Weeks after a budget crunch led to his dismissal, one of Boston’s longest-tenured black media voices is coming back to local airwaves, but the supporters who pushed for his homecoming are not pleased with the terms of his return.
Local radio station 1030 WBZ-AM announced last Tuesday that they are bringing back talk show host Lovell Dyett, a decision spurred in part by a slew of calls, e-mails and letters the station received from upset listeners complaining about the host’s ousting in a recent round of budget cuts. Another host who lost his show, Steve LeVeille, who is white, was also brought back.
“It was the right thing to do for the station and New England,” WBZ-AM news and program director Peter Casey told the Boston Herald.
But some of those who called for the hosts’ return are not so sure “the right thing” was done the right way.
LeVeille, 53, has been returned to his old time slot, Mondays at midnight. The 73-year-old Dyett, however — a 37-year WBZ veteran — won’t go back to his familiar stomping grounds of Saturday nights from 9 p.m. to midnight, now occupied by paid programming. Instead, he will host a pre-recorded, half-hour public affairs program, scheduled to run at 4:30 a.m.
After news broke that Dyett’s time slot had shifted and shrunk, the longtime host made terse comments to the Herald: “Steve LeVeille got full restoration. Lovell Dyett did not … It needs to be determined if that’s the proper thing that the station should be doing with me.”
Neither Dyett nor Casey responded to repeated calls from the Banner requesting comment.
The diminished return certainly hasn’t escaped the notice of the Rev. Bruce Wall, the outspoken pastor of Global Ministries Christian Church in Dorchester and one of Dyett’s staunchest supporters.
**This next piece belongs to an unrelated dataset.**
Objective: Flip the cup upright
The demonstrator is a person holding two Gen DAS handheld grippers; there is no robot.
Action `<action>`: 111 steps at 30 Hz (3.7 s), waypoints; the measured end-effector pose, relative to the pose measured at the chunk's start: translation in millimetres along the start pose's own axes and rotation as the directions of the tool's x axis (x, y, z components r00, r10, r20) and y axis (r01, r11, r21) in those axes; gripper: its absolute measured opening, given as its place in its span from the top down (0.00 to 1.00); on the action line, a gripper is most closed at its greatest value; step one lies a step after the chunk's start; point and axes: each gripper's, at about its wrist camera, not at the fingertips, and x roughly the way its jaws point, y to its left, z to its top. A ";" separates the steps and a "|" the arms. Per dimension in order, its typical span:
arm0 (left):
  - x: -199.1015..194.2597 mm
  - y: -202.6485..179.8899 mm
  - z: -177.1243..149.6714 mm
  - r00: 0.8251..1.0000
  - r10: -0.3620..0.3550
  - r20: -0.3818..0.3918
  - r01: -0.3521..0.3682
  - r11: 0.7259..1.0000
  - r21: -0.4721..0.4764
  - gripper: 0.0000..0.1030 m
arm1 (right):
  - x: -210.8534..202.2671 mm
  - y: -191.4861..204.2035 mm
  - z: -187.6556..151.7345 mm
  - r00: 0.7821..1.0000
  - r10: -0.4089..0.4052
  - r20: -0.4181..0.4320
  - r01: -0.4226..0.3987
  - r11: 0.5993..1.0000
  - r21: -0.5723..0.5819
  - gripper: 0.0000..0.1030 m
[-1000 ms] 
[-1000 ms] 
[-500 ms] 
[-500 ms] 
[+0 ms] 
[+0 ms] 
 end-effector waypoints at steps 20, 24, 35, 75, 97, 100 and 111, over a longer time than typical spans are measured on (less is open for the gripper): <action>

In a letter dated Feb. 2, 2009, and sent to Leslie Moonves, president and CEO of CBS Corp. — the parent company of local radio affiliate WBZ — Wall accused news and program director Casey of creating “ill will” by fully restoring LeVeille’s airtime but refusing to do the same for Dyett.
“Mr. Dyett’s listening base finds this solution not only not satisfactory, but insulting, and more important it is discriminatory,” Wall wrote. “I appeal to you, as the CEO of the corporation, to fully restore Lovell Dyett to his Saturday time slot. As I write this letter, a group of us in Boston are preparing to march on the WBZ News Station in Brighton … Your intervention is needed to right this wrong.”
Boston’s airwaves have seen their fair share of unique personalities over the years, strong characters that have pushed the public discussion with their own opinions and style. But Dyett is one of a relative few who, through years of work, have become city institutions.
In 37 years of broadcasting on Boston radio and television, Dyett has developed a following of loyal listeners who praise his ability to discuss issues fairly and evenly, a quality many listeners appreciated at a time when extreme opinion often dominates the debate.
A graduate of Bethune-Cookman College in Daytona Beach, Fla., Dyett also holds graduate degrees from Harvard University and Boston University. His career as a Boston media staple started in 1968, when he moderated a series of shows for WNAC-TV (Channel 7) titled “Journey Out of Africa.” At the time, he had been hosting a weekly talk radio show on a smaller local radio station, WILD.
Later, at WBZ, he became an anchor for “Black News,” a weekly television program aimed at Boston’s urban communities. By 1974, Dyett had established himself as one of WBZ’s top television personalities, as well as a popular local radio host with two shows, “Soul Searching” and “The Lovell Dyett Show.”